» Exercise instructions
Starting at the top of the entries below, print each line exactly until the line with "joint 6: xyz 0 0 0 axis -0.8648" has been printed too.

» Dataset

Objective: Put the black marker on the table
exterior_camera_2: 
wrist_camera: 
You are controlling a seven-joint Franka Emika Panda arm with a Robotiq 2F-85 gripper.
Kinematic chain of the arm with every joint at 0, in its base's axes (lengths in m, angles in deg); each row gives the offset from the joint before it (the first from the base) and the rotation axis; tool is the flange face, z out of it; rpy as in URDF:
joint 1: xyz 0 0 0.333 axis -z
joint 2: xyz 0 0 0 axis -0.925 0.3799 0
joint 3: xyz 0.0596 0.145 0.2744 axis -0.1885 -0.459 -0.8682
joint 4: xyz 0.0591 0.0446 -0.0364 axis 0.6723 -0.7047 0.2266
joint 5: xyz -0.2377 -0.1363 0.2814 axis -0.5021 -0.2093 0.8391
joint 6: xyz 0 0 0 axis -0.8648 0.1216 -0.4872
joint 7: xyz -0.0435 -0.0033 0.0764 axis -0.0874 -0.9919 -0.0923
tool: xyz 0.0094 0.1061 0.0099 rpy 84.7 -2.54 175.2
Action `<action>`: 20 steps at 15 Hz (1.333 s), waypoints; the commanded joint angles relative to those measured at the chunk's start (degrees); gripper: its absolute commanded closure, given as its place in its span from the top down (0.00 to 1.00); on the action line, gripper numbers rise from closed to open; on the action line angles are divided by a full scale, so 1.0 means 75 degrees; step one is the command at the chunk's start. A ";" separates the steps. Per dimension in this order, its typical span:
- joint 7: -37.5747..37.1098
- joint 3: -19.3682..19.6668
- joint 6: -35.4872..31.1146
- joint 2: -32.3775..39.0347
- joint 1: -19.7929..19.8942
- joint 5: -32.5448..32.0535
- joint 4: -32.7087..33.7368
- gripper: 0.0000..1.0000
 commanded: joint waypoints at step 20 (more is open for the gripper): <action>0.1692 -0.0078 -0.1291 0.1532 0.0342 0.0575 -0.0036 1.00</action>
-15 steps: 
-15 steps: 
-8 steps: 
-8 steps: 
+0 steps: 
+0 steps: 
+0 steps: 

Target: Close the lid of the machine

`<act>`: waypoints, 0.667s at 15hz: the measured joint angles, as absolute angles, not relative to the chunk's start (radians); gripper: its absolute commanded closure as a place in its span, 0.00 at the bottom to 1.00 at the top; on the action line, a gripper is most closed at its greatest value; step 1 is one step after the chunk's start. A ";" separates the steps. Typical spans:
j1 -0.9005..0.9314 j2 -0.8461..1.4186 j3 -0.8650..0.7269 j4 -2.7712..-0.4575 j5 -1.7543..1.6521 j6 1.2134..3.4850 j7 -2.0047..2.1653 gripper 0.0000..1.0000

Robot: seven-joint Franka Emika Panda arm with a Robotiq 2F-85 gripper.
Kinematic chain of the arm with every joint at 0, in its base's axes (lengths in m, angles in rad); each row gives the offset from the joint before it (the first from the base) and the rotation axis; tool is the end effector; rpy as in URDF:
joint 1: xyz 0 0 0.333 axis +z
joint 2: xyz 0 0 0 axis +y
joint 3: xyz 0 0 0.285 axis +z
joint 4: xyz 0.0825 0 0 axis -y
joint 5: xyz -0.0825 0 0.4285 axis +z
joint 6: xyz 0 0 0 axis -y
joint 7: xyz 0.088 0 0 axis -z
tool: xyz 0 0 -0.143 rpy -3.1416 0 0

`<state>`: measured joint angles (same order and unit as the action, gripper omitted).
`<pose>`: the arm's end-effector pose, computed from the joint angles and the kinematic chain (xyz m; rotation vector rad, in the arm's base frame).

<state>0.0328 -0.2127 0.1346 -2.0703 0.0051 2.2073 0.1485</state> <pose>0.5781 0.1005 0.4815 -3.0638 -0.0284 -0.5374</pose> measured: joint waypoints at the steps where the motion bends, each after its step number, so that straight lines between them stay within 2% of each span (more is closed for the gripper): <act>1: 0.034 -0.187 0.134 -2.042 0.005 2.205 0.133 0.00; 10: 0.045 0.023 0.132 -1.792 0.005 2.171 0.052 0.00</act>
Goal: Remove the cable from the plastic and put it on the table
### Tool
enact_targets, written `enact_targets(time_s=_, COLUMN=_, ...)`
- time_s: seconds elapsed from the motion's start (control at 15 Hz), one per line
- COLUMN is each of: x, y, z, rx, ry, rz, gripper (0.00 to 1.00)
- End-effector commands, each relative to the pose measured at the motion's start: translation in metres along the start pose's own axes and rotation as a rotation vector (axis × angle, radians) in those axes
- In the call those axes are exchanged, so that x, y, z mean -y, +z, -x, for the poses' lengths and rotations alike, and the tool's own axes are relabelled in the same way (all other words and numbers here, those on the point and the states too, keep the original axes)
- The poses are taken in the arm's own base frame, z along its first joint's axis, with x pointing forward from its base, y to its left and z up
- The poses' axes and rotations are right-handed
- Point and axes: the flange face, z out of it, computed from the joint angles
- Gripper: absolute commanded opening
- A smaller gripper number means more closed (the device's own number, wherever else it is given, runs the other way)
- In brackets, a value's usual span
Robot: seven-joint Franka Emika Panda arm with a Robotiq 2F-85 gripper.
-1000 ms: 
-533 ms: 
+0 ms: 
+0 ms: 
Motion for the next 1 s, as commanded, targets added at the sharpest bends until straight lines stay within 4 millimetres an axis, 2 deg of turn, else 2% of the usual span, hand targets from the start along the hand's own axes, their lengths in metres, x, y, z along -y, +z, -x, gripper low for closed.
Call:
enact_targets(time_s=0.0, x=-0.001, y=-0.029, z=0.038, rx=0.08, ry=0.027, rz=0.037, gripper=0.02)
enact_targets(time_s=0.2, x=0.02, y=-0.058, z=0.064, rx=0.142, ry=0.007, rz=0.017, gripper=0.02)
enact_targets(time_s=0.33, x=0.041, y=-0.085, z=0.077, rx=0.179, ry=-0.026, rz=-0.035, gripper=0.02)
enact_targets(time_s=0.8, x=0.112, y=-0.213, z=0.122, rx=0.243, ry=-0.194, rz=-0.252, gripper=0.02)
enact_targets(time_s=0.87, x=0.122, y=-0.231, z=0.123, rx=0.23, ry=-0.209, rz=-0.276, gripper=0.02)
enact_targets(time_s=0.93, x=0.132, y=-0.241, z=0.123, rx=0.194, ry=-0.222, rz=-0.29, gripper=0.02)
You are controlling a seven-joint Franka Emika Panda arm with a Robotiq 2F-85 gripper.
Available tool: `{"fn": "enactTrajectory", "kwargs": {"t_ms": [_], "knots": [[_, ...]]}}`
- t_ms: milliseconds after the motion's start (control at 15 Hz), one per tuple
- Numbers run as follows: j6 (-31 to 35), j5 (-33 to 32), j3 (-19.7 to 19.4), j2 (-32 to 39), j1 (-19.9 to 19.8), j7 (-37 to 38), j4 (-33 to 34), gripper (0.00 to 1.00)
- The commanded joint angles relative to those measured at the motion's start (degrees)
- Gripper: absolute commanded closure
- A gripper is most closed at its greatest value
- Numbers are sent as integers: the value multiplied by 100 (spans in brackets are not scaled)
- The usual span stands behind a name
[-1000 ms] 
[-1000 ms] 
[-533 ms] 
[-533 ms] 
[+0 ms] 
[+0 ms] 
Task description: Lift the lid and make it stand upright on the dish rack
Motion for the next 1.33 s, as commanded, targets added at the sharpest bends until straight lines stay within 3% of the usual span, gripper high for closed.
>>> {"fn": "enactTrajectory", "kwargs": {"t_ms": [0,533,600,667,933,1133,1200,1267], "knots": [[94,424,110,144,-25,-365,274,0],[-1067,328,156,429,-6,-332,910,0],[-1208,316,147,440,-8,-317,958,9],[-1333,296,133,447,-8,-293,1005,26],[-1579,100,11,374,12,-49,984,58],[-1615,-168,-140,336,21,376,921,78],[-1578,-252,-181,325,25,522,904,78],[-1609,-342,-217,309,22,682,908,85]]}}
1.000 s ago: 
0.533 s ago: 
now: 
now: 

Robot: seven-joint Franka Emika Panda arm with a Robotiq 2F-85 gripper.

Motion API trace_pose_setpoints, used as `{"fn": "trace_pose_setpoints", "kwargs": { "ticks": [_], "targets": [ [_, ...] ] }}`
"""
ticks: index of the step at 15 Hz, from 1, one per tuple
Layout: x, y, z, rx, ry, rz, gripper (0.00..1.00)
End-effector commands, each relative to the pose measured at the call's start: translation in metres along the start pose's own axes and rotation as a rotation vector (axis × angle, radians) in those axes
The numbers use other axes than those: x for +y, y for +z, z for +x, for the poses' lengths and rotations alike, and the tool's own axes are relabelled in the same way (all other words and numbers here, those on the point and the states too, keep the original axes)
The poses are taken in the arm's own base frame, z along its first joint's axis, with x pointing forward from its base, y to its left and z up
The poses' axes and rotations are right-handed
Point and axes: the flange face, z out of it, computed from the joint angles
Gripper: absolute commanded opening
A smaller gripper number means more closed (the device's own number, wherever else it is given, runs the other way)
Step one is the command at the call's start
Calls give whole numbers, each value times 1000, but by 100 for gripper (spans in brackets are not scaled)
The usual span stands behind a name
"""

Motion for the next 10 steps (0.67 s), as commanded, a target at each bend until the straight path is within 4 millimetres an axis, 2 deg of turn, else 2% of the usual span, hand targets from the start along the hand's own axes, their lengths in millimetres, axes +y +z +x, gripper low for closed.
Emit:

» Answer to this exercise
Objective: Put the black marker on the table
exterior_camera_2: 
wrist_camera: 
You are controlling a seven-joint Franka Emika Panda arm with a Robotiq 2F-85 gripper.
Kinematic chain of the arm with every joint at 0, in its base's axes (lengths in m, angles in deg); each row gives the offset from the joint before it (the first from the base) and the rotation axis; tool is the flange face, z out of it; rpy as in URDF:
joint 1: xyz 0 0 0.333 axis -z
joint 2: xyz 0 0 0 axis -0.925 0.3799 0
joint 3: xyz 0.0596 0.145 0.2744 axis -0.1885 -0.459 -0.8682
joint 4: xyz 0.0591 0.0446 -0.0364 axis 0.6723 -0.7047 0.2266
joint 5: xyz -0.2377 -0.1363 0.2814 axis -0.5021 -0.2093 0.8391
joint 6: xyz 0 0 0 axis -0.8648 0.1216 -0.4872

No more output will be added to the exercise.